[GIVEN RECORDS]

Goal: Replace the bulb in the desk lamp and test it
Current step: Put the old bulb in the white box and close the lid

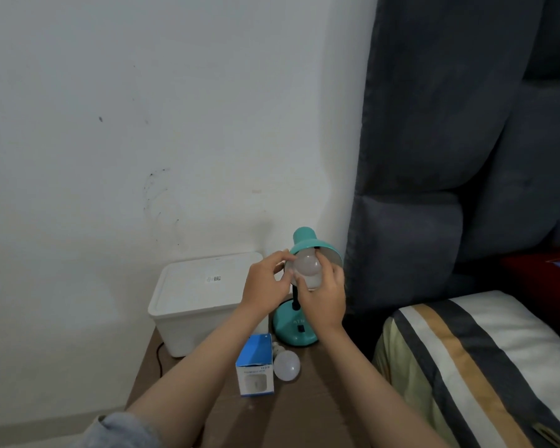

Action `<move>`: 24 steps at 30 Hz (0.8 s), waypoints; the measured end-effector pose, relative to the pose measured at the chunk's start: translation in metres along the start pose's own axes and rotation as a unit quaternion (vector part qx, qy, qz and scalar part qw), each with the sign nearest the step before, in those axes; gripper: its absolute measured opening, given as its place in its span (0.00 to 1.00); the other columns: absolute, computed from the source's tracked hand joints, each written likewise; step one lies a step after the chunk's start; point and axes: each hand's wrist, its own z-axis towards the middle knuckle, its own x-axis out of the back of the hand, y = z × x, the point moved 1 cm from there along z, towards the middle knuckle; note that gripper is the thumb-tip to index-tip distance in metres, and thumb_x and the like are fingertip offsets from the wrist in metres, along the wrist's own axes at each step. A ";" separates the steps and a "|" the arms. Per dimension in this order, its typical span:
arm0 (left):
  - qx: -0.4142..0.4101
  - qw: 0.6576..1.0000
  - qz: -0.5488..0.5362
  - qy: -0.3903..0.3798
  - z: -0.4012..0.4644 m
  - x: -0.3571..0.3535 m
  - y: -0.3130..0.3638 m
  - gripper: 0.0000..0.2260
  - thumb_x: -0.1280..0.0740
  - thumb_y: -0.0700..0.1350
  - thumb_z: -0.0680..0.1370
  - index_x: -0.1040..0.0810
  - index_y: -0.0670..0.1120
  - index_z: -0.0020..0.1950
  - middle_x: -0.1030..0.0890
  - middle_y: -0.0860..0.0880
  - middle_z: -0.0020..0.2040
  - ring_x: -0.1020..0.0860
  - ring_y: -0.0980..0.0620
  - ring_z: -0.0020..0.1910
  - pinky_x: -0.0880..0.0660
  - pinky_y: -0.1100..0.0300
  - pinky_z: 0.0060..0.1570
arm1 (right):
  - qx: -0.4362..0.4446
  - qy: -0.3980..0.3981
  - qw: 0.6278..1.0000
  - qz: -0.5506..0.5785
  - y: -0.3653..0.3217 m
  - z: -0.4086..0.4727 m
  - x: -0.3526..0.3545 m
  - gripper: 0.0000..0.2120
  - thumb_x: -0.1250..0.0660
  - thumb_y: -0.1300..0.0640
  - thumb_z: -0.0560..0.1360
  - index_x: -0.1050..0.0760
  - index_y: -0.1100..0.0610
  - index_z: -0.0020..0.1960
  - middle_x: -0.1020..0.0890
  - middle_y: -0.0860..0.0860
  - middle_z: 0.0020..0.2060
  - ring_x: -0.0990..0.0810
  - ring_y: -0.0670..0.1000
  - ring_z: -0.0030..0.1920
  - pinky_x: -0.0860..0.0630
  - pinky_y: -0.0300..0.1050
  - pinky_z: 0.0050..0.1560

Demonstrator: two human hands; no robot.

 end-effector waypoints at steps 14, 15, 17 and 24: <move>0.164 0.964 0.163 0.131 -0.067 0.104 -0.071 0.23 0.29 0.46 0.72 0.30 0.43 0.65 0.28 0.42 0.65 0.32 0.45 0.66 0.35 0.55 0.64 | 0.163 -0.149 0.975 0.000 -0.019 -0.054 -0.039 0.12 0.33 0.59 0.74 0.25 0.58 0.57 0.24 0.52 0.48 0.24 0.48 0.49 0.24 0.43 0.50; 0.185 0.958 0.174 0.130 -0.070 0.114 -0.078 0.25 0.29 0.48 0.72 0.32 0.44 0.66 0.30 0.43 0.66 0.34 0.44 0.67 0.35 0.51 0.65 | 0.146 -0.189 0.971 -0.018 -0.019 -0.053 -0.046 0.15 0.34 0.57 0.74 0.27 0.57 0.60 0.25 0.53 0.51 0.26 0.49 0.53 0.25 0.44 0.55; 0.227 0.945 0.196 0.127 -0.074 0.131 -0.091 0.29 0.29 0.52 0.71 0.35 0.45 0.67 0.33 0.42 0.68 0.37 0.43 0.69 0.35 0.47 0.67 | 0.103 -0.247 0.963 -0.040 -0.018 -0.047 -0.058 0.23 0.33 0.53 0.73 0.31 0.56 0.66 0.29 0.54 0.58 0.30 0.51 0.61 0.30 0.43 0.64; 0.301 0.934 0.185 0.061 -0.065 0.158 -0.118 0.44 0.25 0.57 0.66 0.44 0.42 0.73 0.37 0.40 0.71 0.37 0.41 0.69 0.36 0.46 0.68 | -0.056 -0.350 0.933 -0.067 -0.006 -0.017 -0.089 0.51 0.25 0.38 0.62 0.47 0.52 0.75 0.41 0.56 0.72 0.42 0.56 0.73 0.38 0.55 0.72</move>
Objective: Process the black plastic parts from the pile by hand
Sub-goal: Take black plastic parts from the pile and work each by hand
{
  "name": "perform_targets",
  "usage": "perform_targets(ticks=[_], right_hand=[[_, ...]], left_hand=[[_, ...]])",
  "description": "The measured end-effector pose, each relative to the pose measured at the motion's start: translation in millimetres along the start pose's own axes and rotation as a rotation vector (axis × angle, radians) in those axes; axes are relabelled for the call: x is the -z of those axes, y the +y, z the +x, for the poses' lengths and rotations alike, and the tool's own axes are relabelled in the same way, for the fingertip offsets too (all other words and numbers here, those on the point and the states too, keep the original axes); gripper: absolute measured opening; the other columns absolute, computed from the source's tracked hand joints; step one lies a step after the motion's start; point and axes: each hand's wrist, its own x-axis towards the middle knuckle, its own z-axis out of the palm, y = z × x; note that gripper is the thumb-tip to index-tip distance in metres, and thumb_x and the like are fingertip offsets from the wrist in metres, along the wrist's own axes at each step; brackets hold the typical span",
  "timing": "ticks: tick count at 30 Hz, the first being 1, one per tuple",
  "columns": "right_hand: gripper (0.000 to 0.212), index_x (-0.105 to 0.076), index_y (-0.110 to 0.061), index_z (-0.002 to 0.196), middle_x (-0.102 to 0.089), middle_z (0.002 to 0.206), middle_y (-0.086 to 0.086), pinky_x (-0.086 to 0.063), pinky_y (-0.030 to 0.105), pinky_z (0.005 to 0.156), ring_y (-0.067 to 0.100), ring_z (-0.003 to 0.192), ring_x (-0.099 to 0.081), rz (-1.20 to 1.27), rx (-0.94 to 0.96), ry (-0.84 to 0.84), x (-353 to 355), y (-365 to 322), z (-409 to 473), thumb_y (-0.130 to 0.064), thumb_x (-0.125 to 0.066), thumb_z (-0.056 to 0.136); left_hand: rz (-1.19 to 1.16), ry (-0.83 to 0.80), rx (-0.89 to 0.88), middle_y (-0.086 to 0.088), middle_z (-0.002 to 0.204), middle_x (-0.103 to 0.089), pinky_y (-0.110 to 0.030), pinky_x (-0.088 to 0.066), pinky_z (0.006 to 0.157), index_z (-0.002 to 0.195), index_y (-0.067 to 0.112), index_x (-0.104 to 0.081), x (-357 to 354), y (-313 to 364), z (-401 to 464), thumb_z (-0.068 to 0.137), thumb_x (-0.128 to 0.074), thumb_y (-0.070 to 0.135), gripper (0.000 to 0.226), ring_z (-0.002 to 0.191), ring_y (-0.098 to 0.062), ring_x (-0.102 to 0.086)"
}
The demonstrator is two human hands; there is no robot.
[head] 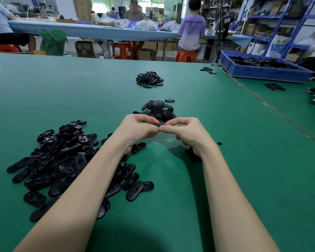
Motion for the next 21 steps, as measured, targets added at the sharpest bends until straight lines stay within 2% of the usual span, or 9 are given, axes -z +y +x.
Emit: perform_targets(ticks=[3, 7, 18, 21], right_hand=[[0.013, -0.075, -0.023, 0.073, -0.057, 0.048, -0.021, -0.029, 0.005, 0.039, -0.009, 0.041, -0.048, -0.029, 0.019, -0.005, 1.6, -1.4, 1.0, -0.024, -0.087, 0.077], [0.010, -0.075, -0.024, 0.069, -0.058, 0.049, -0.020, -0.032, 0.007, 0.040, -0.006, 0.041, -0.046, -0.106, 0.018, 0.035, -3.0, -1.7, 2.9, -0.024, -0.084, 0.075], [0.009, -0.075, -0.024, 0.071, -0.058, 0.052, -0.018, -0.038, 0.013, 0.048, 0.003, 0.050, -0.049, -0.181, 0.036, 0.034, -3.7, 3.4, 7.1, -0.026, -0.083, 0.074], [0.010, -0.074, -0.024, 0.070, -0.060, 0.055, -0.015, -0.039, 0.016, 0.052, 0.004, 0.052, -0.051, -0.157, 0.049, 0.046, -7.6, 5.1, 7.6, -0.025, -0.083, 0.075]], left_hand=[[0.017, 0.009, 0.002, -0.017, 0.089, -0.077, -0.033, -0.058, 0.093, 0.088, 0.010, -0.073, 0.2, -0.3, 0.9, 0.079, -0.072, -0.006, 0.019, 0.079, -0.021, -0.069], [0.053, 0.021, -0.005, -0.019, 0.091, -0.077, -0.042, -0.056, 0.098, 0.084, 0.011, -0.073, -1.4, -2.4, 1.2, 0.078, -0.072, -0.007, 0.019, 0.081, -0.023, -0.069], [0.074, 0.011, 0.019, 0.002, 0.065, -0.073, -0.033, -0.059, 0.091, 0.080, 0.014, -0.072, -2.1, -5.0, 2.8, 0.078, -0.078, -0.005, 0.020, 0.071, -0.016, -0.068], [0.096, 0.035, 0.006, 0.003, 0.065, -0.072, -0.028, -0.058, 0.086, 0.079, 0.015, -0.072, -1.4, -5.2, 3.4, 0.077, -0.079, -0.004, 0.021, 0.072, -0.016, -0.068]])
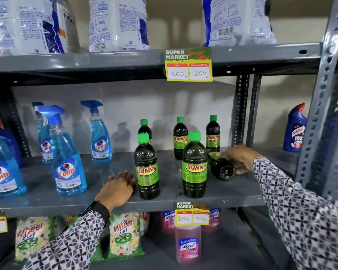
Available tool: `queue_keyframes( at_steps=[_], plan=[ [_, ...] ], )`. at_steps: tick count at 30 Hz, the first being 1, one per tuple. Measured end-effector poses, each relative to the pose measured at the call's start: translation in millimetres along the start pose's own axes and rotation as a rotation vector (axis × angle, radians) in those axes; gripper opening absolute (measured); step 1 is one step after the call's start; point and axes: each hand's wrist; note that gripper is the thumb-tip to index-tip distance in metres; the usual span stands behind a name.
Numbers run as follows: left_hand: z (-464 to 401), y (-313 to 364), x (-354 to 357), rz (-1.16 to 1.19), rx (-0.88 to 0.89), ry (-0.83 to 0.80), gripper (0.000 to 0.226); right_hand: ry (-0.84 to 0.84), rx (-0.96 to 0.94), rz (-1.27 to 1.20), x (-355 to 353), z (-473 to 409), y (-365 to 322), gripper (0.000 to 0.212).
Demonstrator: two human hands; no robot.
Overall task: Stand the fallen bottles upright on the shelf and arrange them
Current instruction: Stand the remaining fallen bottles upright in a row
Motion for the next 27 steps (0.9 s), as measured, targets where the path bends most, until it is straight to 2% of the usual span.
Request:
queue_keyframes(
  at_steps=[3,5,8,12,13,16,17,21,22,27],
  plan=[
    [1.3,0.4,-1.0,-0.004,0.003,0.002,0.050,-0.105,0.034,0.059,6.7,2.0,-2.1,0.060],
    [0.9,-1.0,-0.3,0.009,0.009,0.007,0.050,-0.114,0.020,-0.013,14.6,7.7,-2.9,0.052],
    [0.8,-2.4,0.0,0.059,0.008,0.020,0.047,-0.065,-0.037,-0.100,21.6,10.8,-1.7,0.043],
    [2.1,-1.9,-0.3,0.051,0.002,0.011,0.047,0.078,-0.129,-0.241,16.2,12.0,1.2,0.062],
    [2.2,-1.9,-0.8,0.050,0.001,0.010,0.048,0.126,-0.174,-0.274,13.9,12.3,1.1,0.060],
    [1.7,-2.5,-1.0,0.046,0.005,0.013,0.049,0.277,-0.396,-0.273,10.8,23.8,5.1,0.031],
    [1.1,-2.6,-0.9,0.038,0.006,0.014,0.049,0.329,-0.448,-0.254,11.7,26.6,8.8,0.035],
    [-0.6,-3.1,-0.2,0.001,0.004,0.002,0.050,0.440,-0.521,-0.204,18.4,22.2,34.9,0.092],
    [-0.4,-2.6,0.2,0.003,0.002,0.000,0.051,0.439,-0.539,-0.207,19.8,17.4,41.9,0.099],
    [3.8,3.3,-3.6,-0.026,0.001,-0.011,0.050,0.418,-0.531,-0.137,26.2,16.9,53.1,0.093]
  ],
)
Point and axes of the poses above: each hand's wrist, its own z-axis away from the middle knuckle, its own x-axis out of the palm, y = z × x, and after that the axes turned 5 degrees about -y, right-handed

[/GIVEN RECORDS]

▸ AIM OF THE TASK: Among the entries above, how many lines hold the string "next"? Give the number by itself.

▸ ANSWER AREA: 2